It’s Hard to Explain…

Posted by Katrina Dorrian on 23rd August 2020 Additional Needs, Advice & Support, Disabilities

We may not be through the global coronavirus pandemic, but in my part of the world anyway, lockdown has been lifted. To be honest though, while the freedom to go to open spaces has been so very welcomed, things never really felt hugely different. We were adhering to shielding guidelines as both myself and one of our triplets would be classed as “medically vulnerable”.

We watched as life continued relatively unchecked for a number of people, including members of our extended family.

They were able to visit and see us through the window, which at least felt a little more “normal” than the zoom meetings etc we also took part in. Due to the nature of my disability (Multiple Sclerosis, managed by an immunosuppressant) and my son’s (spina bifida, hydrocephalus and epilepsy) we are very often on the edges of normal life, so things didn’t really feel hugely new to our family. I have read a quote that I always feel so deeply, “From the outside looking in, it’s hard to understand. From the inside looking out, it’s hard to explain.” Let me try...

As I write this, my husband’s side of the family are all away on a trip away to southern Ireland. Ryan, me and the kids were invited, of course, but had to decline despite their best efforts to accommodate us. It turns out to have been the right decision as our son has just had to face a huge health crisis. His epilepsy is so easily triggered at the minute that we can’t even take him to the park without him becoming very distressed. What if we’d been due to go on holiday?
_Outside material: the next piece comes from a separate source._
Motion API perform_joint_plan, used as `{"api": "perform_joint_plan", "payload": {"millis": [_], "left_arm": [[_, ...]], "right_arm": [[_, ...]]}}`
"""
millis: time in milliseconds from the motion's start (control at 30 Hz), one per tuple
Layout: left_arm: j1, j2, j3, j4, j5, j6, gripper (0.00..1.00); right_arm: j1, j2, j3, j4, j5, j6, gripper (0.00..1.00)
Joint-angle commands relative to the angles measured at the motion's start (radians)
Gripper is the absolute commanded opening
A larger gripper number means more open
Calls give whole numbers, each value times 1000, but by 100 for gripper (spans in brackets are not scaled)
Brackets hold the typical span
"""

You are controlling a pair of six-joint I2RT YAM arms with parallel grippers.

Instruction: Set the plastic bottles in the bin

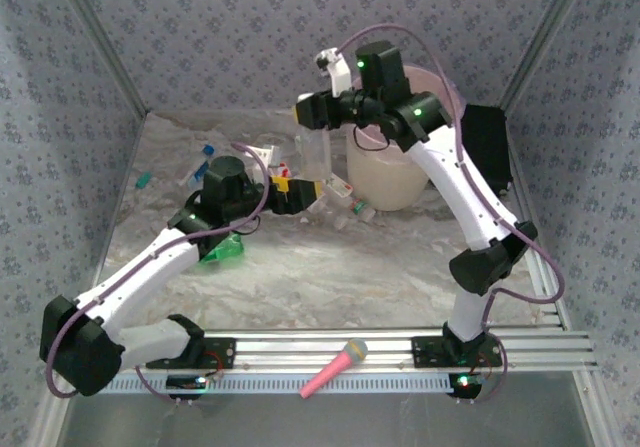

That doesn’t mean we don’t feel sad that we’re the only ones not there, or that our children are missing out on those experiences with their family.

In all honesty, we’ve never been able to travel with the triplets.

It is just so difficult to even consider going on a trip because of the degree of planning that would need to go into it. How would we transport two adults, three children, a wheelchair (possibly two if I’m unwell!), protective sides for a bed, rescue medication, regular medication, catheters, nappies, AFO’s (ankle foot orthosis) on top of the standard luggage?!

Jacob also has a ventriculoperitoneal (VP) shunt for his hydrocephalus which has malfunctioned five times requiring emergency neurosurgery, so we need to consider if we are close to a hospital that could provide this. With his epilepsy being so unstable, we also need to know that we could transport him to a hospital if he went into “Non-Convulsive Status Epilepticus” (which is when he has persistent focal seizures of either type i.e. aware or unaware), which he has done several times. I also have bouts of extreme fatigue so planning a low energy trip with all those factors also in play is no easy task!

Ryan and I very genuinely don’t blame anyone for this situation.

People have every right to live their lives as they want to, including any holidays that may come up. We also do not blame our son for his disabilities and I know Ryan doesn’t lay any blame on me for having MS. Unfortunately, though, it does bring a degree of isolation that is so hard to explain to people who aren’t living it. In truth, even a simple day out can seem like an enormous task with the amount of additional things we have to consider. If we’re visiting a friend, for example, do they have a house that Jacob can get around in his wheelchair?

We do the very best we can to make sure we give our children happy memories, even if they are being made closer to home than most! I truly hope they look back and know that we tried everything we could, but sometimes it is just too hard to try and “keep up” with everyone else when we’re running a whole different race!